> _Problem statement_
Output the data below exactly, images excluded.

> _Information shown_
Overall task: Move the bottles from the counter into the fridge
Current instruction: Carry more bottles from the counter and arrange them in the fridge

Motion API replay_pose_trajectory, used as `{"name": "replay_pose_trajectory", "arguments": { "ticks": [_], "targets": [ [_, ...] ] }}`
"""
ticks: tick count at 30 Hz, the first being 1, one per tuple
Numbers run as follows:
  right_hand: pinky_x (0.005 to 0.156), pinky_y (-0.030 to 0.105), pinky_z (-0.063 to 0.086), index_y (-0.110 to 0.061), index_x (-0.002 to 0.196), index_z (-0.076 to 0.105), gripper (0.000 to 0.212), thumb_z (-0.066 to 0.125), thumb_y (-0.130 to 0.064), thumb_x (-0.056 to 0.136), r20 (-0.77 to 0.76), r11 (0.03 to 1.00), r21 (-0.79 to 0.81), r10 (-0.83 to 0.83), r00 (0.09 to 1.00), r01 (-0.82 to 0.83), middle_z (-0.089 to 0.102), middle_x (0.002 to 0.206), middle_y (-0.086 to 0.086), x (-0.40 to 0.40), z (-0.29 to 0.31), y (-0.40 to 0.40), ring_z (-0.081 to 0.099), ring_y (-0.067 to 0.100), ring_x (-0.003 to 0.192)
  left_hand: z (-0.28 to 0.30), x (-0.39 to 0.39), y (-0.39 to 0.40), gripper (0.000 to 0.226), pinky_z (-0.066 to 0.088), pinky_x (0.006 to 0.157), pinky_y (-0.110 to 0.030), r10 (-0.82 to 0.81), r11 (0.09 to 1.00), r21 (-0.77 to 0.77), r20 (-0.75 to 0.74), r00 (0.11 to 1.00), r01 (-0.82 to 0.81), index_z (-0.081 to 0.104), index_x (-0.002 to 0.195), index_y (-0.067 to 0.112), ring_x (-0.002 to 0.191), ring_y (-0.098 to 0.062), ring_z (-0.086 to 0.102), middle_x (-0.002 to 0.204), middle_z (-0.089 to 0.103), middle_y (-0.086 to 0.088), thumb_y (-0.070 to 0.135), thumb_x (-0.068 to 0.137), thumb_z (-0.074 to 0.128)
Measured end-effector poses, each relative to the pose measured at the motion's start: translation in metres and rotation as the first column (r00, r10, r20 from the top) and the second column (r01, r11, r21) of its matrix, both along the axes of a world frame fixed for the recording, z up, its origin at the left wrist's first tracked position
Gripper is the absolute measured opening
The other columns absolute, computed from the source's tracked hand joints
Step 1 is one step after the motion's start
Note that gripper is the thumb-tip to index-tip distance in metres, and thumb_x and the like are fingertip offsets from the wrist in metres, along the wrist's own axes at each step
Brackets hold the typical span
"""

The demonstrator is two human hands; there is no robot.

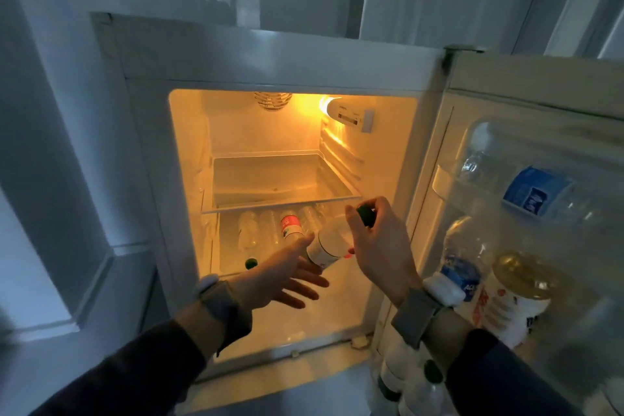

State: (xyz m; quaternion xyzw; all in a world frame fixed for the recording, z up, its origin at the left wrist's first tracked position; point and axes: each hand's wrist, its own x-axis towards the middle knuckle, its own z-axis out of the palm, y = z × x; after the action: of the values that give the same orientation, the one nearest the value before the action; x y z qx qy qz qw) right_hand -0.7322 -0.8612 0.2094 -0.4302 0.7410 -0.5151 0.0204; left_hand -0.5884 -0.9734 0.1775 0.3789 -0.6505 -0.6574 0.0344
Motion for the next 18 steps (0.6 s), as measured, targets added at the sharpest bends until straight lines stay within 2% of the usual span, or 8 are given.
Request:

> _Output of the exercise_
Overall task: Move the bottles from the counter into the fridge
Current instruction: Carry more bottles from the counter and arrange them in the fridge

Motion API replay_pose_trajectory, used as `{"name": "replay_pose_trajectory", "arguments": { "ticks": [_], "targets": [ [_, ...] ] }}`
"""
ticks: tick count at 30 Hz, the first being 1, one per tuple
Numbers run as follows:
  right_hand: pinky_x (0.005 to 0.156), pinky_y (-0.030 to 0.105), pinky_z (-0.063 to 0.086), index_y (-0.110 to 0.061), index_x (-0.002 to 0.196), index_z (-0.076 to 0.105), gripper (0.000 to 0.212), thumb_z (-0.066 to 0.125), thumb_y (-0.130 to 0.064), thumb_x (-0.056 to 0.136), r20 (-0.77 to 0.76), r11 (0.03 to 1.00), r21 (-0.79 to 0.81), r10 (-0.83 to 0.83), r00 (0.09 to 1.00), r01 (-0.82 to 0.83), middle_z (-0.089 to 0.102), middle_x (0.002 to 0.206), middle_y (-0.086 to 0.086), x (-0.40 to 0.40), z (-0.29 to 0.31), y (-0.40 to 0.40), ring_z (-0.081 to 0.099), ring_y (-0.067 to 0.100), ring_x (-0.003 to 0.192)
  left_hand: z (-0.28 to 0.30), x (-0.39 to 0.39), y (-0.39 to 0.40), gripper (0.000 to 0.226), pinky_z (-0.066 to 0.088), pinky_x (0.006 to 0.157), pinky_y (-0.110 to 0.030), r10 (-0.82 to 0.81), r11 (0.09 to 1.00), r21 (-0.77 to 0.77), r20 (-0.75 to 0.74), r00 (0.11 to 1.00), r01 (-0.82 to 0.81), index_z (-0.081 to 0.104), index_x (-0.002 to 0.195), index_y (-0.067 to 0.112), ring_x (-0.002 to 0.191), ring_y (-0.098 to 0.062), ring_z (-0.086 to 0.102), middle_x (-0.002 to 0.204), middle_z (-0.089 to 0.103), middle_y (-0.086 to 0.088), thumb_y (-0.070 to 0.135), thumb_x (-0.068 to 0.137), thumb_z (-0.074 to 0.128)
Measured end-effector poses, each relative to the pose measured at the motion's start: translation in metres and rotation as the first column (r00, r10, r20 from the top) and the second column (r01, r11, r21) of its matrix, both along the axes of a world frame fixed for the recording, z up, its origin at the left wrist's first tracked position
Gripper is the absolute measured opening
The other columns absolute, computed from the source's tracked hand joints
Step 1 is one step after the motion's start
Note that gripper is the thumb-tip to index-tip distance in metres, and thumb_x and the like are fingertip offsets from the wrist in metres, along the wrist's own axes at each step
Brackets hold the typical span
"""

The demonstrator is two human hands; there is no robot.


State: (xyz m; quaternion xyzw; all in a world frame fixed for the recording, z up, its origin at the left wrist's first tracked position; point and axes: each hand's wrist, its own x-axis towards the middle knuckle, its own z-axis out of the palm, y = z × x; after the action: of the values that give the same orientation, the one nearest the value before the action; x y z qx qy qz qw) right_hand -0.7322 -0.8612 0.2094 -0.4302 0.7410 -0.5151 0.0204; left_hand -0.5884 -0.9734 0.1775 0.3789 -0.6505 -0.6574 0.0344
Motion for the next 18 steps (0.6 s), as measured, targets added at the sharpest bends until straight lines stay within 2% of the usual span, or 8 are given.
Request:

There's no more to the answer.